[Trigger warning: Self-harm]
As soon as the new Loki series clip was released, I zoomed in on his naked arms and thought there were scars there. There has been a theory going around tumblr and twitter for the longest time that Loki always wears long sleeves because he self-harms and I embraced it from the beginning but I never dared to write anything along these lines. Now, with the first teaser out, I kind of had to. And, for everyone who knows me, I had to make it Dark World.
I don't know if I should say "enjoy" but this is what my brain came up with. And please do not read this if you think it might trigger you. I would not want that.
Loki had settled into his rather uncomfortable prison armchair with his mind focused on a book when he heard the guard walking towards his cell, heavy footsteps followed by the metallic chink that their golden armor made when they walked. Well, focused was probably the wrong expression. The books Frigga had sent him did not engage his mind in a way that would have demanded his full concentration, but he had made it a habit of appearing to be absorbed in them whenever the guards made their rounds anyway. They walked by his cell thrice a day and Loki knew they would report to the Allfather every night how his wayward adoptive son was faring in the dungeons of Asgard. He also knew that his safest bet was to have Odin convinced that, at least for now, Loki had resigned himself to the prospect of whiling away eternity reading, which was why he did not bother to glance up from the pages when he noticed the guard's presence.

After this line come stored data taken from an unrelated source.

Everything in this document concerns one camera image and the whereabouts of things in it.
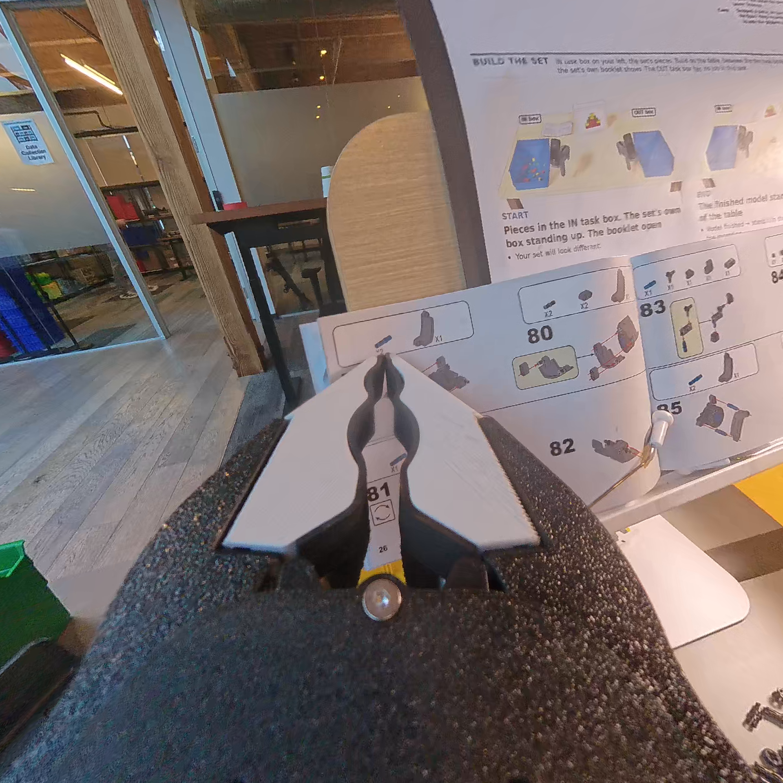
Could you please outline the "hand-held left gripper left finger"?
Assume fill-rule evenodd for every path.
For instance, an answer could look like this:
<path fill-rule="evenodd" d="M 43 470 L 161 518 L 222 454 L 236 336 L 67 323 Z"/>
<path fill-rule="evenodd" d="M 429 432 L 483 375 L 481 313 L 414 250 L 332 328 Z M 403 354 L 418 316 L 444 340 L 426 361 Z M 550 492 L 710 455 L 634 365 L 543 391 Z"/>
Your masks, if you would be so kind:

Until Loki sensed that, this time, something was different. The guard was not merely approaching his cell in order to glance at him and then be on his way. Instead, he walked up close to the pane separating Loki from freedom, the pane pulsating with the Seiᵭr of old that prevented him from wielding even the simplest of magic, his helmet tucked under his arm.
Almost against his will, Loki did look up from his book and faced him.
"Prince Thor sent me," whispered the guard. "He sent me to tell you that the Queen is dead."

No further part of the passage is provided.